### About this task
Leave every picture out, then reproduce the rest of the listing exactly.

Given material: Begin

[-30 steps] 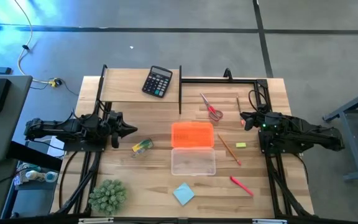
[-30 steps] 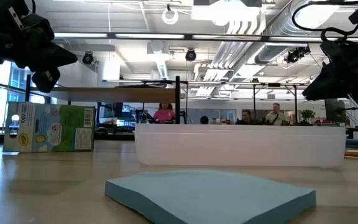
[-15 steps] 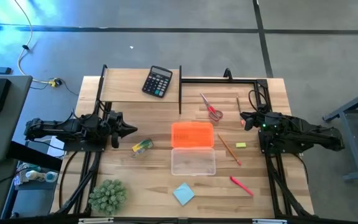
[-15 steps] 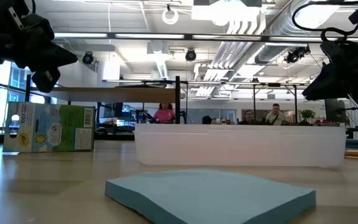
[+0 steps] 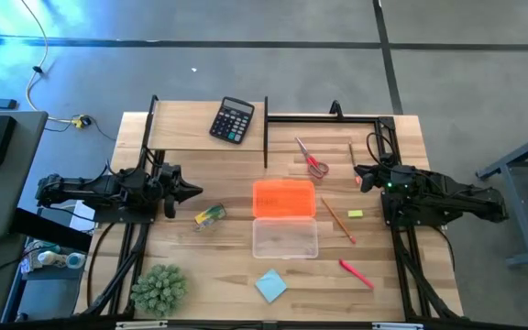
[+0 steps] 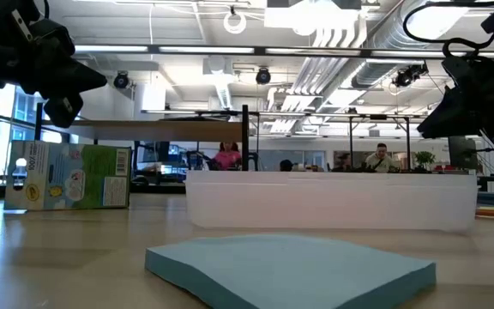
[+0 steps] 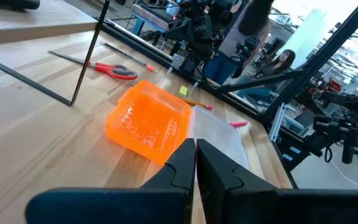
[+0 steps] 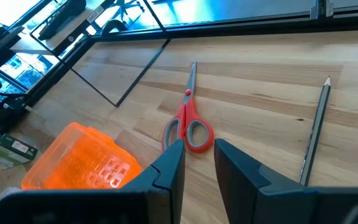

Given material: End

### Your solution
[-30 steps] 
[-30 steps] 
[-15 steps] 
[-15 steps] 
[+0 steps] 
[+0 steps] 
[+0 steps] 
[+0 steps] 

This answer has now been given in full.